--- DATA BLOCK Enclosed Below ---

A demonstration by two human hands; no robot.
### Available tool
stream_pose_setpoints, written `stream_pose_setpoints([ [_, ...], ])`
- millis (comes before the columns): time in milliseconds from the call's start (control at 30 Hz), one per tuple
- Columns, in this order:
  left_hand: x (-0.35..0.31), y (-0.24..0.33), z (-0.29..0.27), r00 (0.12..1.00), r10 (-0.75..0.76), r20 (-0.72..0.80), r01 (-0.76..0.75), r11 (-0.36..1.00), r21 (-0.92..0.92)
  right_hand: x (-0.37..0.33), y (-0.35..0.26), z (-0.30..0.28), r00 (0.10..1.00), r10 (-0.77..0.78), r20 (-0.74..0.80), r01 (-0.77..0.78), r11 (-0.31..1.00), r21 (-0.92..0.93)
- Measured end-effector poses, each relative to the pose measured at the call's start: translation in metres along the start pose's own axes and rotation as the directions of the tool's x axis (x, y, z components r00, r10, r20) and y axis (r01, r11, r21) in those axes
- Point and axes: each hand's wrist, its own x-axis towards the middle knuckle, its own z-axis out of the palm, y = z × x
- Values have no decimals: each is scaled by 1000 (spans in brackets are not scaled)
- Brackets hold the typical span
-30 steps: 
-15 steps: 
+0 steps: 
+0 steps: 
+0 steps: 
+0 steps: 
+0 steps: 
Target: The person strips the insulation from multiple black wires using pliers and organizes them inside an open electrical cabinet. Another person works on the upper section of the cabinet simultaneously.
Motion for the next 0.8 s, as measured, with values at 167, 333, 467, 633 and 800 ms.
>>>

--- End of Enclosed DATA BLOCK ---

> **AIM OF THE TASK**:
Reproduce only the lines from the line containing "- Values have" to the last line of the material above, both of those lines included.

> **OUTPUT FOR THIS EXERCISE**:
- Values have no decimals: each is scaled by 1000 (spans in brackets are not scaled)
- Brackets hold the typical span
-30 steps: 
-15 steps: 
+0 steps: 
+0 steps: 
+0 steps: 
+0 steps: 
+0 steps: 
Target: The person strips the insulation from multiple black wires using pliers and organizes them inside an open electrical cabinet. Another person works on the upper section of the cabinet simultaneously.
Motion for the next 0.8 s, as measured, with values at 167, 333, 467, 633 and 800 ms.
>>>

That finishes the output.